2.3. Les innovations

Hormis les rares vestiges de peinture déjà mentionnés, les domaines artistiques concernent la céramique décorée (de peu d'importance en Mésopotamie après le Néolithique), la sculpture (ronde-bosse ou bas-relief), les terres cuites moulées ou les figurines modelées et toutes les surfaces gravées ou ciselées, qu'il s'agisse de pierre, de métal, d'os ou d'ivoire. Si l'on examine de près ces diverses manifestations artistiques, c'est une certaine richesse d'invention aux époques archaïques qui frappe, et plus spécialement dans la glyptique. En effet, pour des raisons économiques, les Mésopotamiens ont fait grand usage du cylindre-sceau et ont manifesté un goût très vif pour cet objet, qui, pour une part, s'identifiait avec la personne elle-même. On se trouve en présence ici d'une production riche et variée pour certaines époques ; c'est au IIIe millénaire avant notre ère qu'éclate la diversité des écoles, tandis qu'avec l'Empire akkadien les tendances à l'uniformisation sont nettes, et elles se marquent plus nettement encore au début du IIe millénaire avant notre ère ; par la suite, des traits propres aux Kassites ou aux Assyriens peuvent être définis. La ronde-bosse est peut-être moins significative à cet égard, car aux étonnantes réalisations de l'époque sumérienne archaïque ou classique – où l'on ne saurait confondre la Dame de Warka (site d'Ourouk, aujourd'hui au musée de Bagdad), réussite tout à fait exceptionnelle, avec les statuettes de la Diyala, celle du dieu Abou en particulier, ou avec celles qui sont sorties des ateliers de la cité de Mari – succèdent encore de très belles œuvres, les statuettes de Goudéa retrouvées à Tello ou quelques statues des royaumes amorrites ; mais la production se raréfie beaucoup alors, et il est difficile de s'extasier sur les rares témoignages de l'époque assyrienne, qui fut cependant particulièrement active dans la fabrication des bas-reliefs.
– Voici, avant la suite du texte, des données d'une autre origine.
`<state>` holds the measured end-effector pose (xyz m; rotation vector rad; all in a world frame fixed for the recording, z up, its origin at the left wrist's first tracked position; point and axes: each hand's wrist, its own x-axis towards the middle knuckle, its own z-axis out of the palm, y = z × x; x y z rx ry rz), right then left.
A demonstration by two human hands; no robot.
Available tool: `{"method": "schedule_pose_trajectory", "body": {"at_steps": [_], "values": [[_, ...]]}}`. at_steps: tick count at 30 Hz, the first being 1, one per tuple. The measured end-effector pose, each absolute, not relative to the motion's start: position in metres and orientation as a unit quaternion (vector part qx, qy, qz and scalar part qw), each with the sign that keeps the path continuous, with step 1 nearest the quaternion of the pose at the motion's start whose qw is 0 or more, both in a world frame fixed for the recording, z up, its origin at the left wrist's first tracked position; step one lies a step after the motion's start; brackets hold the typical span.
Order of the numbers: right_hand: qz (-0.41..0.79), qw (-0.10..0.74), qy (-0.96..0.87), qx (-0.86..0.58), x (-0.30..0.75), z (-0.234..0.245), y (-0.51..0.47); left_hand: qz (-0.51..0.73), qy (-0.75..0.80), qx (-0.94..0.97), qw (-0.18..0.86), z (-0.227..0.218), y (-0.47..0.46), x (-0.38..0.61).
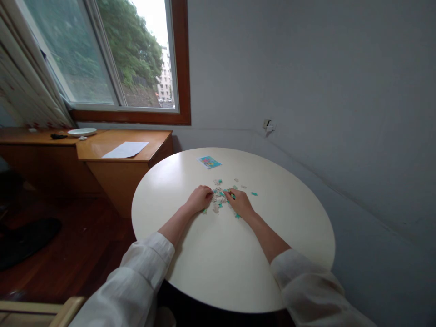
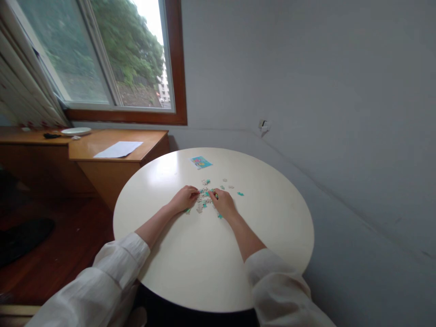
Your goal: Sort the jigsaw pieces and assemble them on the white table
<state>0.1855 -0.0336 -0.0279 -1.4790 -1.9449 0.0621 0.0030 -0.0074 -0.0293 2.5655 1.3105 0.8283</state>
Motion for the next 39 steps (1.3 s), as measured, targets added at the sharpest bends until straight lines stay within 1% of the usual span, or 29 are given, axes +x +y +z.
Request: {"method": "schedule_pose_trajectory", "body": {"at_steps": [4, 8, 11, 15, 18, 24, 27, 31, 39], "values": [[0.007, 0.353, -0.743, -0.568, 0.188, -0.030, -0.030, 0.272, 0.433, 0.852, 0.107, -0.024, -0.013, 0.004], [-0.004, 0.381, -0.768, -0.515, 0.190, -0.034, -0.026, 0.287, 0.426, 0.842, 0.167, -0.022, -0.019, 0.007], [0.017, 0.370, -0.789, -0.489, 0.191, -0.037, -0.025, 0.307, 0.416, 0.835, 0.187, -0.024, -0.021, 0.010], [0.045, 0.328, -0.811, -0.481, 0.190, -0.039, -0.025, 0.336, 0.425, 0.818, 0.190, -0.026, -0.021, 0.011], [0.043, 0.321, -0.804, -0.498, 0.190, -0.039, -0.025, 0.352, 0.442, 0.803, 0.188, -0.026, -0.021, 0.012], [0.039, 0.355, -0.788, -0.502, 0.188, -0.035, -0.027, 0.382, 0.459, 0.778, 0.195, -0.021, -0.024, 0.012], [0.066, 0.375, -0.783, -0.492, 0.187, -0.032, -0.030, 0.394, 0.460, 0.767, 0.212, -0.020, -0.026, 0.013], [0.098, 0.376, -0.787, -0.479, 0.186, -0.030, -0.033, 0.391, 0.446, 0.768, 0.242, -0.020, -0.028, 0.014], [0.097, 0.380, -0.775, -0.495, 0.185, -0.027, -0.036, 0.395, 0.459, 0.770, 0.199, -0.020, -0.025, 0.013]]}}
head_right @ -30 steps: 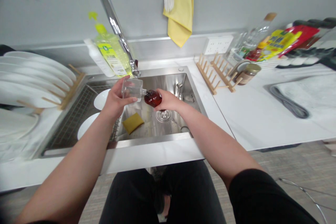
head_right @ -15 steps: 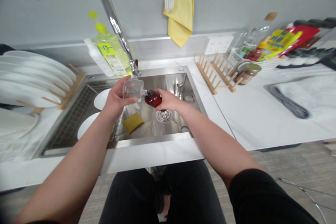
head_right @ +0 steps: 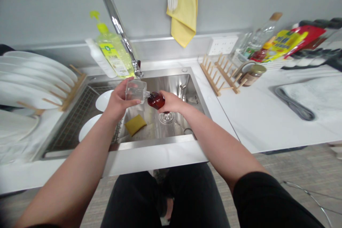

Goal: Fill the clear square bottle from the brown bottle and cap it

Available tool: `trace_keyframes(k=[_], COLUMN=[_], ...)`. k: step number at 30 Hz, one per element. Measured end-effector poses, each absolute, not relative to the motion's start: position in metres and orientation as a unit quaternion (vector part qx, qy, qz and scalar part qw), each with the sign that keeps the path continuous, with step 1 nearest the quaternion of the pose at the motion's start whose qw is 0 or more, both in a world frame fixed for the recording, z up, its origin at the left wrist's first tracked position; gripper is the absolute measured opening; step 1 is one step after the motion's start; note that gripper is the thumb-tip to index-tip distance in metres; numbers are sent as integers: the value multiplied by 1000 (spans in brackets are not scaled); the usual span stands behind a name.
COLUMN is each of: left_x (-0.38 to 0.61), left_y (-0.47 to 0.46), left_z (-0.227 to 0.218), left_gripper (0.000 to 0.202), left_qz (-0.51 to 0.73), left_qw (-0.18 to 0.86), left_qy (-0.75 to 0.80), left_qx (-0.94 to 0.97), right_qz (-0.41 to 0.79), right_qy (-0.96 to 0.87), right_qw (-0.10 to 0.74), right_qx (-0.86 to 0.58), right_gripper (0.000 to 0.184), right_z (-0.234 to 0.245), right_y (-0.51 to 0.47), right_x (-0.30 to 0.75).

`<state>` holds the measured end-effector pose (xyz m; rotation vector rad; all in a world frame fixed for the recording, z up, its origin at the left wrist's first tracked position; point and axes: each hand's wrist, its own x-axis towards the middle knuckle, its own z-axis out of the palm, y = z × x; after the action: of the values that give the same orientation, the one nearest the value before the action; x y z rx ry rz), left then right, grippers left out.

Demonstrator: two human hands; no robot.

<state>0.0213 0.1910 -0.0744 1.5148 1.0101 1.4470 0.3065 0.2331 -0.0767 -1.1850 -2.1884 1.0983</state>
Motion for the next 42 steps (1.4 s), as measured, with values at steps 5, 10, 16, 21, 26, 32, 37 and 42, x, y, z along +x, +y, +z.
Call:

En dépit des réserves que peuvent susciter certaines œuvres des artistes et artisans mésopotamiens, il faut sans doute admettre que, placés dans un contexte plus souple, ceux-ci auraient eu, selon toute vraisemblance, une production très différente ; on n'en veut pour indice que la maîtrise manifestée tout au long de l'histoire mésopotamienne dans l'art animalier : l'aisance dans les mouvements et dans l'action, la grâce de certaines attitudes, la puissance dans l'effort ou dans l'attaque sont des traits caractéristiques de cet art mésopotamien, depuis la glyptique d'Ourouk jusqu'aux bas-reliefs assyriens. On peut supposer que le prêtre n'était pas alors derrière l'artiste pour lui dicter son œuvre et l'empêcher de s'égarer dans une liberté peu conforme aux exigences de la religion.